I don’t have, nor do I want to install, a MySQL client (visual or otherwise) on my pristine laptop. So how are do we get the schema and data into our MySQL container running on Docker? The answer is to run whatever commands we need using another MySQL Docker container linked to our ‘server instance’. Instructions on how to do this are outlined in the section Connect to MySQL from the MySQL command line client on the MySQL Docker image page in the official Docker registry.

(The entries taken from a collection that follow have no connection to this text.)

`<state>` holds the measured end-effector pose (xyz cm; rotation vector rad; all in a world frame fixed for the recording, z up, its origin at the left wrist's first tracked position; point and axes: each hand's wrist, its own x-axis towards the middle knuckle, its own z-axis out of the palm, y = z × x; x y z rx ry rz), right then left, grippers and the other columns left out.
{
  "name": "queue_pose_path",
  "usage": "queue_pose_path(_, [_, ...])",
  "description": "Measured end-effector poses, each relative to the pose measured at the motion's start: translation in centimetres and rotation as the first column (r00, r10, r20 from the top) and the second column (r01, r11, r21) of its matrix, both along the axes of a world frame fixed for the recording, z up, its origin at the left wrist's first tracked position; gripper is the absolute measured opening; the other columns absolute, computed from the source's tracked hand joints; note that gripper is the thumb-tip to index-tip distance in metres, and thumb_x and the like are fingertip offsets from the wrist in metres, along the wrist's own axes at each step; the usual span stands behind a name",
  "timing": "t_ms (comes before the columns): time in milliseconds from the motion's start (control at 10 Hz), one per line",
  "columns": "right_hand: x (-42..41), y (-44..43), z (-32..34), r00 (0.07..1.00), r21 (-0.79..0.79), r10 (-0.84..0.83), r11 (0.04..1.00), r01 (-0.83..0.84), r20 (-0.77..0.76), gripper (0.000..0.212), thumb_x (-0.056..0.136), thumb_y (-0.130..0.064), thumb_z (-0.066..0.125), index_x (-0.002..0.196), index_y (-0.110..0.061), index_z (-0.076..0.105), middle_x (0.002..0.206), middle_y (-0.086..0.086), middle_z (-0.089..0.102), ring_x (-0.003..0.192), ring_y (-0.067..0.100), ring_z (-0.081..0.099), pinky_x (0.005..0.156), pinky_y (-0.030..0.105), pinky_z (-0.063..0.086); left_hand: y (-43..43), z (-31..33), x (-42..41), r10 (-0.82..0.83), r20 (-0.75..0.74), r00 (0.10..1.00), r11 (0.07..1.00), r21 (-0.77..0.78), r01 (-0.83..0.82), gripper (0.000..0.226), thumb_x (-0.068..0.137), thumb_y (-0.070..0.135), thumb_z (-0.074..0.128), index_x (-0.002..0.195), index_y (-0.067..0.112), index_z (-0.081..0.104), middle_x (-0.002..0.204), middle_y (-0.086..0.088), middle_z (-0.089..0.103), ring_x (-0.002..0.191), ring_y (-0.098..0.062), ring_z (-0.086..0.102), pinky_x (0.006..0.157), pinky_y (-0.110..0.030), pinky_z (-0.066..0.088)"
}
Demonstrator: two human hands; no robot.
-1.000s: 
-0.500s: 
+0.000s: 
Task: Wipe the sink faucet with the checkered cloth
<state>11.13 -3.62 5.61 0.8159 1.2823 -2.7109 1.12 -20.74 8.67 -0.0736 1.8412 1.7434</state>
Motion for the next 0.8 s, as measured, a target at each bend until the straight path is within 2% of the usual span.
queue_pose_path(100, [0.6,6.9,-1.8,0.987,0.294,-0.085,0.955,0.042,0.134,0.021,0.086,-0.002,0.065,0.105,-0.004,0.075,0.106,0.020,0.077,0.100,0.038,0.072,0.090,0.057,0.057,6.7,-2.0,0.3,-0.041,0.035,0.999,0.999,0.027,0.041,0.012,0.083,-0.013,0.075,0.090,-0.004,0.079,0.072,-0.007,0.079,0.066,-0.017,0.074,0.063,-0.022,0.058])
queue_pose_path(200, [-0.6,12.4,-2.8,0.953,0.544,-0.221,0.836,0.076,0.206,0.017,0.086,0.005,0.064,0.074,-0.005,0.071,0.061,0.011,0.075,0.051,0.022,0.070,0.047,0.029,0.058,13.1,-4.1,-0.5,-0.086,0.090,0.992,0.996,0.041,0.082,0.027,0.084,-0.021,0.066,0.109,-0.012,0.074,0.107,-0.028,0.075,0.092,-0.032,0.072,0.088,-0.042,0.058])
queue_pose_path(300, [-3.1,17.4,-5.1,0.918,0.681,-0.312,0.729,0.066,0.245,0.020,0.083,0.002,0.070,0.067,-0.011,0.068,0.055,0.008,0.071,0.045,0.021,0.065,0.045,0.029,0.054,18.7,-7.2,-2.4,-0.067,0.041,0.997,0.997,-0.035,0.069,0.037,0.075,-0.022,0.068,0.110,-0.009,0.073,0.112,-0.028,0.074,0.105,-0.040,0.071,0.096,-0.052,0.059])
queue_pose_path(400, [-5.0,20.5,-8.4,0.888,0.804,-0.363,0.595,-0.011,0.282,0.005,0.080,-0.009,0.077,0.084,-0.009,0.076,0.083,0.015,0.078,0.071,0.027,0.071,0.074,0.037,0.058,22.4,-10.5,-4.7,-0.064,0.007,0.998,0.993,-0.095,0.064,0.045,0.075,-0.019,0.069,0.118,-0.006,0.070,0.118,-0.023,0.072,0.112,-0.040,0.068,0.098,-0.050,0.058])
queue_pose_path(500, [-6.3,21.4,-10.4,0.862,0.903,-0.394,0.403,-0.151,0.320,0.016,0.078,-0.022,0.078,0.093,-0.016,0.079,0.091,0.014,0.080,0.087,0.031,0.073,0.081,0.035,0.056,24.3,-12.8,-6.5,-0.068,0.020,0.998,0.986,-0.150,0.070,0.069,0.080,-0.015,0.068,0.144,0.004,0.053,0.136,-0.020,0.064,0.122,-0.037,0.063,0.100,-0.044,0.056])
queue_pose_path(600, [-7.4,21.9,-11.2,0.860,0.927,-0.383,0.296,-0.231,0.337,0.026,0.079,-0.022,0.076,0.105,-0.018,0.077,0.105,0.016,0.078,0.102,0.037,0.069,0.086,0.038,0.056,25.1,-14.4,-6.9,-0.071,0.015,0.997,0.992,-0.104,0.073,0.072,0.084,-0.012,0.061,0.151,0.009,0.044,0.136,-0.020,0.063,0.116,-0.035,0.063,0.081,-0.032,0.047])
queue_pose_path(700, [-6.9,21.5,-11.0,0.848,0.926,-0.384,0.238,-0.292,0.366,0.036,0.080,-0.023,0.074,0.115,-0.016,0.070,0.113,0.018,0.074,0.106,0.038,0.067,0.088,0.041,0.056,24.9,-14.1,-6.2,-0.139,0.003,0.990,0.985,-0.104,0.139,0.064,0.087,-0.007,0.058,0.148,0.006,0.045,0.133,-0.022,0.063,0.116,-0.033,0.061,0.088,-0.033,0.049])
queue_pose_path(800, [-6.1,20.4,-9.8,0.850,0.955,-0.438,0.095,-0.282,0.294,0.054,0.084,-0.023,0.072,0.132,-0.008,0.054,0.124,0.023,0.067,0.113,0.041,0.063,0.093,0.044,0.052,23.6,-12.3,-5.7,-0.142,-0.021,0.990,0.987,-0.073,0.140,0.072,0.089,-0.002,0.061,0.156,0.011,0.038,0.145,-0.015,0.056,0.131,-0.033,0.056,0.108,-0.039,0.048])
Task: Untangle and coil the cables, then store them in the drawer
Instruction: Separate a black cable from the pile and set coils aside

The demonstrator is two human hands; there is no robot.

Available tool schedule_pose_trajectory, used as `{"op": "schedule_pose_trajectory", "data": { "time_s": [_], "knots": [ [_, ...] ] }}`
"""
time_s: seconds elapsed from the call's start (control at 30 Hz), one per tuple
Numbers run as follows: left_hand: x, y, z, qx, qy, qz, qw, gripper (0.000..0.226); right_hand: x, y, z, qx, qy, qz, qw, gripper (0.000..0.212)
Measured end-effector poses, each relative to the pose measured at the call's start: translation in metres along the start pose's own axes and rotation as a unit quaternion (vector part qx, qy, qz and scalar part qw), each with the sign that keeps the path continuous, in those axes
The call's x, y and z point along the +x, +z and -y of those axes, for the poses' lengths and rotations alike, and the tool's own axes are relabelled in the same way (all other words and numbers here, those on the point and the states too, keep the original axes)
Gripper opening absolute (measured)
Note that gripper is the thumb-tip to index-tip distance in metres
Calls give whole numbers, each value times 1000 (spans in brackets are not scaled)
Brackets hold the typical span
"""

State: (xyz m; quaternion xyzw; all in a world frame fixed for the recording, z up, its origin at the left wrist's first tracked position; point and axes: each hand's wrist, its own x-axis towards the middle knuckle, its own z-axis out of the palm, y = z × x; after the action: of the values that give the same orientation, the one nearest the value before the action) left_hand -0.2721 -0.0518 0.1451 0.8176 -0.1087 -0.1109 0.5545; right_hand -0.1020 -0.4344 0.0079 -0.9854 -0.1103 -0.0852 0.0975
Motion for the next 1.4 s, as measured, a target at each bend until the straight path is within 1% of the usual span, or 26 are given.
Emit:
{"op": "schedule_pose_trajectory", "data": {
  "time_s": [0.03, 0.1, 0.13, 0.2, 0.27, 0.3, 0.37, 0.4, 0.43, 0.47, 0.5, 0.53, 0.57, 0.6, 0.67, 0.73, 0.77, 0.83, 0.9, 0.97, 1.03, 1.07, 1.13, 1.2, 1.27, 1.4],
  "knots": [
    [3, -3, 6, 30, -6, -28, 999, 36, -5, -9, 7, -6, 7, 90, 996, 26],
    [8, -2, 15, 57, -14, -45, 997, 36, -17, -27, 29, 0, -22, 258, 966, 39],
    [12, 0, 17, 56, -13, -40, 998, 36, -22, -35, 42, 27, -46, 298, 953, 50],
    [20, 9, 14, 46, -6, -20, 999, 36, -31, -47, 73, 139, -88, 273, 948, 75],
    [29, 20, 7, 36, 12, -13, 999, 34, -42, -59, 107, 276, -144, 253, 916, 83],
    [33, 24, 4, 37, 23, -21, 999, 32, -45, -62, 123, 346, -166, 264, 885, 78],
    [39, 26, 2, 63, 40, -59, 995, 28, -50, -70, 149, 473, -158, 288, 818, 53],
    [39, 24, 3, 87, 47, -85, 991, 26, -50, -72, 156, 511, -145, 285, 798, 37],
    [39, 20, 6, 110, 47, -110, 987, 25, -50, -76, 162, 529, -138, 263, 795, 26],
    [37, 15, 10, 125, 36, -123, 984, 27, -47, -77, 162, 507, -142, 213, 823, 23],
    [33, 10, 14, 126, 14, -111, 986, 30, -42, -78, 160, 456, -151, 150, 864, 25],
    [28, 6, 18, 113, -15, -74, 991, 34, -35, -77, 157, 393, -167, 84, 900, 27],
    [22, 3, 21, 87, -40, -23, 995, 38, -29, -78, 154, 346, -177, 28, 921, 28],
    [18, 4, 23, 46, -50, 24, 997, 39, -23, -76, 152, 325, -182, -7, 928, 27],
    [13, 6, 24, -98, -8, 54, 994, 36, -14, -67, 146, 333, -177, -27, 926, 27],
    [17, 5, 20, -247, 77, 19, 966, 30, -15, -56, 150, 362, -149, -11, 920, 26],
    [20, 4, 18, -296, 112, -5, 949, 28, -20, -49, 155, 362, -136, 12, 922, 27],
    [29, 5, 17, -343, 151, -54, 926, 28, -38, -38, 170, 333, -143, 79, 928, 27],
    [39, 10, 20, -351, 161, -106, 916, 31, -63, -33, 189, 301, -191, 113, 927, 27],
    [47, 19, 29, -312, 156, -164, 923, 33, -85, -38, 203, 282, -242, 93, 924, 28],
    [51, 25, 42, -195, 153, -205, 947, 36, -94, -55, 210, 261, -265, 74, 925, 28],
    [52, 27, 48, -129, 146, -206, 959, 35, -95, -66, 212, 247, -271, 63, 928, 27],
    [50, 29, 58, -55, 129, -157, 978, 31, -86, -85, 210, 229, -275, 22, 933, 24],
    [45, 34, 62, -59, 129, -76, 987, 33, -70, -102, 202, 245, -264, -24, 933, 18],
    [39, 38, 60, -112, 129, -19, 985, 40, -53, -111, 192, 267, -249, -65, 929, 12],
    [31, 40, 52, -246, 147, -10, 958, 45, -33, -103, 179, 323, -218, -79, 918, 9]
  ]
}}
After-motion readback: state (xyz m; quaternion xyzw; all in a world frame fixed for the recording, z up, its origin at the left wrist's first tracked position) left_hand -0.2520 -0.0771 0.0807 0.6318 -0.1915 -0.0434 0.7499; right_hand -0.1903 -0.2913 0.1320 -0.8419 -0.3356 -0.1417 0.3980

Now create the schema that our application is going to use:

$ docker run -it --link mysql:mysql --rm mysql sh -c \
   'exec mysql -h"$MYSQL_PORT_3306_TCP_ADDR" \
   -P"$MYSQL_PORT_3306_TCP_PORT" -uroot \
   -p"$MYSQL_ENV_MYSQL_ROOT_PASSWORD" \
   -e "create schema my-schema"'`

Check that the database was created:

$ docker run -it --link mysql:mysql --rm mysql sh -c \
    'exec mysql -h"$MYSQL_PORT_3306_TCP_ADDR" \
    -P"$MYSQL_PORT_3306_TCP_PORT" -uroot \
    -p"$MYSQL_ENV_MYSQL_ROOT_PASSWORD" \
    -e "show databases"'
Warning: Using a password on the command line interface can be insecure.
+--------------------+
| Database           |
+--------------------+
| information_schema |
| my-schema          |
| mysql              |
| performance_schema |
+--------------------+

Next I want to take a snapshot of the production database:

$ docker run -it -v /Users/awolski/Downloads:/tmp \
   --rm mysql sh -c 'exec mysqldump -h<production_db_ip> \
   -uusername -p <production_schema> > /tmp/my-schema.sql'
Enter password:

And then import my snapshot into the new schema I created, mounting the directory I exported the production schema to as a volume:

$ docker run -it -v /Users/awolski/Downloads:/tmp \
   --link mysql:mysql --rm mysql sh -c 'exec mysql \
   -h"$MYSQL_PORT_3306_TCP_ADDR" \
   -P"$MYSQL_PORT_3306_TCP_PORT" -uroot \
   -p"$MYSQL_ENV_MYSQL_ROOT_PASSWORD" \
   my-schema < /tmp/my-schema.sql'

I can verify that everything worked by showing the new tables:

$ docker run -it --link mysql:mysql --rm mysql sh -c \
   'exec mysql -h"$MYSQL_PORT_3306_TCP_ADDR" \
   -P"$MYSQL_PORT_3306_TCP_PORT" -uroot \
   -p"$MYSQL_ENV_MYSQL_ROOT_PASSWORD" \
   -e "use my-schema; show tables;"'

(I’ve omitted the output for brevity).

There you have it… point your application at the ip output by docker-machine ip and you’re away, coding against a production-like database.

Obviously you don’t want to run all of these commands every time you need to start from scratch. And let’s be honest, who’s going to remember all of those environment variables anyway. So best to create a script to replicate it, using a few arguments for customisation. But I’ll leave that as a task for the reader!